• [What needs to be done]:
Begin at the line containing "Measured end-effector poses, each" in the entries below and end at the line containing "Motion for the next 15"; transcribe that range exactly and nothing outside it.

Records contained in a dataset
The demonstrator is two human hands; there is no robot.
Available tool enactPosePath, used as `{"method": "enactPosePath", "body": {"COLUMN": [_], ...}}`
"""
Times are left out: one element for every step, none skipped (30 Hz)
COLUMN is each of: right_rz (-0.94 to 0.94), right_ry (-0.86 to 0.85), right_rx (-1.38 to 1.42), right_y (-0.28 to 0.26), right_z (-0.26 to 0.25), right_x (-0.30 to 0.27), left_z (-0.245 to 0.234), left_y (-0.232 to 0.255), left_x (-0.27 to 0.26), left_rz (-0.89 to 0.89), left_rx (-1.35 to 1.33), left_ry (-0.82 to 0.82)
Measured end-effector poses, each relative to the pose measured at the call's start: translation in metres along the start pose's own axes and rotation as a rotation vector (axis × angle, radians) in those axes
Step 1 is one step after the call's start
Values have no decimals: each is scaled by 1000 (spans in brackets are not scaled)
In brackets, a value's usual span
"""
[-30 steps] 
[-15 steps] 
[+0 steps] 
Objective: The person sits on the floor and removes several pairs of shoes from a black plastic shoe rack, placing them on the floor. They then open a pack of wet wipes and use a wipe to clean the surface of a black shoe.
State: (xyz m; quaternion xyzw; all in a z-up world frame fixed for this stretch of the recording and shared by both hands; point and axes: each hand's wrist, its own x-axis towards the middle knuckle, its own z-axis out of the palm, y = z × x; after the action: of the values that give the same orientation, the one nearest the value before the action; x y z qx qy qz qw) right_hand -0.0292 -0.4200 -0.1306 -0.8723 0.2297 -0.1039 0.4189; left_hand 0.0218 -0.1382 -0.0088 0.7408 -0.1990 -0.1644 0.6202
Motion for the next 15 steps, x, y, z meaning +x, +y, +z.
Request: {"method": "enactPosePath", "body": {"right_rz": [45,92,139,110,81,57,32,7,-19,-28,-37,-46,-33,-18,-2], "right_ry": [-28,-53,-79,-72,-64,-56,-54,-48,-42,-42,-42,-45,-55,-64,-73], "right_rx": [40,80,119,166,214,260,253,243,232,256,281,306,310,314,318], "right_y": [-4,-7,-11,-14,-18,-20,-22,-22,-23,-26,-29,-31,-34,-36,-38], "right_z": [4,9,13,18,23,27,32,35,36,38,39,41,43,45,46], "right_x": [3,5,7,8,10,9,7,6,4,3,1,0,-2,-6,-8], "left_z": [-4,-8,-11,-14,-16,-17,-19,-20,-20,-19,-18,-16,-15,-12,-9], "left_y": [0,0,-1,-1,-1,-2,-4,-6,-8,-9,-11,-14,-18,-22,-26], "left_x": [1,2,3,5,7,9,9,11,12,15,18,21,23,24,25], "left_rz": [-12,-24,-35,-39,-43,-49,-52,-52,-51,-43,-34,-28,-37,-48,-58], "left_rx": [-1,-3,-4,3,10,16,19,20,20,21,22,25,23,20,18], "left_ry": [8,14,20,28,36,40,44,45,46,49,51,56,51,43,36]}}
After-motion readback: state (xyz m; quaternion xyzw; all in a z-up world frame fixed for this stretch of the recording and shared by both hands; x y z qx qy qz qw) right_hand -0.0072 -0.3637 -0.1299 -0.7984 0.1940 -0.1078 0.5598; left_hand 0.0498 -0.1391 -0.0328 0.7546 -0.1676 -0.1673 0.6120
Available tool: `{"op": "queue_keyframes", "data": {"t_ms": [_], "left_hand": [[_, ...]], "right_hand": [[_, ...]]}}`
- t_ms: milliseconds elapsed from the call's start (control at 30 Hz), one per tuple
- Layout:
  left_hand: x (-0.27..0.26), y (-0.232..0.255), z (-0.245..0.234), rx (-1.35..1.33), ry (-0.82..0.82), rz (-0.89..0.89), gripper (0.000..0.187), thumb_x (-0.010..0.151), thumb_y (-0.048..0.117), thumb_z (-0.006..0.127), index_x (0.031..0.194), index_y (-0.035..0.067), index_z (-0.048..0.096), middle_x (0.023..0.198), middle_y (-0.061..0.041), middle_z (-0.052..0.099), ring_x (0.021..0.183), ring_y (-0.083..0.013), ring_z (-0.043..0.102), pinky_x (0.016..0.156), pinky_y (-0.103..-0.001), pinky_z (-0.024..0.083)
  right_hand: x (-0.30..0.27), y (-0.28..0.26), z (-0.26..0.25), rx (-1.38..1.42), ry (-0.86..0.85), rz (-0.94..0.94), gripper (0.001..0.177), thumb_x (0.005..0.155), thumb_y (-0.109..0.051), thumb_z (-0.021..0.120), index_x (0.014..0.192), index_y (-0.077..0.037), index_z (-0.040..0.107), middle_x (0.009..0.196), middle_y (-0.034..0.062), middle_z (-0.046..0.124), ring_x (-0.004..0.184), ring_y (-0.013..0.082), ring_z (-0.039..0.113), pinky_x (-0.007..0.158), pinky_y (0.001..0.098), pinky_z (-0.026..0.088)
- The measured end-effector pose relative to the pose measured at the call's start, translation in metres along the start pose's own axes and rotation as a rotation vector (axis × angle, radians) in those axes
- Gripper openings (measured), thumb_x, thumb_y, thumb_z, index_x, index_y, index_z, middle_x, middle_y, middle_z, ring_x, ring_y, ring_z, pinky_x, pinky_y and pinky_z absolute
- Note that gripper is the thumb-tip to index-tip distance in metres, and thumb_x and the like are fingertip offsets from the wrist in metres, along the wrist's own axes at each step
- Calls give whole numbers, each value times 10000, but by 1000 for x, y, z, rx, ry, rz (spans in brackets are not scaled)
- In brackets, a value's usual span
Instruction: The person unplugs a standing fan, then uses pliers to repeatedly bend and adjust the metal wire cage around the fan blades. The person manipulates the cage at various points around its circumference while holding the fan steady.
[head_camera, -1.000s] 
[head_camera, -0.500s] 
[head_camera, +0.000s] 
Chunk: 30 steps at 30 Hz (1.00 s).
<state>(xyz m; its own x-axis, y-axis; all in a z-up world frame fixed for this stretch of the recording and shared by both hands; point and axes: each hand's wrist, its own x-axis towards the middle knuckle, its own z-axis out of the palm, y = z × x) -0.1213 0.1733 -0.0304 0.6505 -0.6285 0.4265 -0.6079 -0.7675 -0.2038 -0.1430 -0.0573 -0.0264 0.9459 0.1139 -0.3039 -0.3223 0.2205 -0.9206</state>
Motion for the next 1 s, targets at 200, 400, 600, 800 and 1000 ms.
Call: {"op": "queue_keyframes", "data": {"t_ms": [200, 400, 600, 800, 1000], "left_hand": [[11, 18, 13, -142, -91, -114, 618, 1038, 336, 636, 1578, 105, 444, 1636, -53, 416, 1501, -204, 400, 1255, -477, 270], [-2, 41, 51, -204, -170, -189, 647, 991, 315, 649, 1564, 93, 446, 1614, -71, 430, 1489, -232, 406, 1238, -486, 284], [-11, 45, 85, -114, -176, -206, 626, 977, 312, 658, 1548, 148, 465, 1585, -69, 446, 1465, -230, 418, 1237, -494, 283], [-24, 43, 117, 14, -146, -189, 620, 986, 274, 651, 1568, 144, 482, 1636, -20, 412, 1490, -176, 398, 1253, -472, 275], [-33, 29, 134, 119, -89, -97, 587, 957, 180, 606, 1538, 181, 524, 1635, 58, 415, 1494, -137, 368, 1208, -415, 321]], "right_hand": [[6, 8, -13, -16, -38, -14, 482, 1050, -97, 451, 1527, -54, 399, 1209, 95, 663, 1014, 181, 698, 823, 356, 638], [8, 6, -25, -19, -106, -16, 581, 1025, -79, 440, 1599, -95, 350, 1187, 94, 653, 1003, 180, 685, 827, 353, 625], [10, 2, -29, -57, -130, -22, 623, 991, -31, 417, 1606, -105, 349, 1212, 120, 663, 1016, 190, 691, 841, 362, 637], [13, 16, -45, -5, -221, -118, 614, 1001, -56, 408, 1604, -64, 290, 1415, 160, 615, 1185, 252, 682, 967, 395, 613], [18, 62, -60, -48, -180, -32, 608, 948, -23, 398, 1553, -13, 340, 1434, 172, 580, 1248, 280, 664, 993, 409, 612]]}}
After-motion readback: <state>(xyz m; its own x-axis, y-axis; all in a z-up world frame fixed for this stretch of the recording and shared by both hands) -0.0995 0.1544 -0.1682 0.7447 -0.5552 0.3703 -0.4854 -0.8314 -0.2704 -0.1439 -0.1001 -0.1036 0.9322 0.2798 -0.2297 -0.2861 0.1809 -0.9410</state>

• [Exercise solution]:
Measured end-effector poses, each relative to the pose measured at the call's start: translation in metres along the start pose's own axes and rotation as a rotation vector (axis × angle, radians) in those axes
Step 1 is one step after the call's start
Values have no decimals: each is scaled by 1000 (spans in brackets are not scaled)
In brackets, a value's usual span
"""
[-30 steps] 
[-15 steps] 
[+0 steps] 
Objective: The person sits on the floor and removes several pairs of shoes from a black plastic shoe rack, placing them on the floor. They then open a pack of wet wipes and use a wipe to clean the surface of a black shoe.
State: (xyz m; quaternion xyzw; all in a z-up world frame fixed for this stretch of the recording and shared by both hands; point and axes: each hand's wrist, its own x-axis towards the middle knuckle, its own z-axis out of the palm, y = z × x; after the action: of the values that give the same orientation, the one nearest the value before the action; x y z qx qy qz qw) right_hand -0.0292 -0.4200 -0.1306 -0.8723 0.2297 -0.1039 0.4189; left_hand 0.0218 -0.1382 -0.0088 0.7408 -0.1990 -0.1644 0.6202
Motion for the next 15 steps, x, y, z meaning +x, +y, +z.

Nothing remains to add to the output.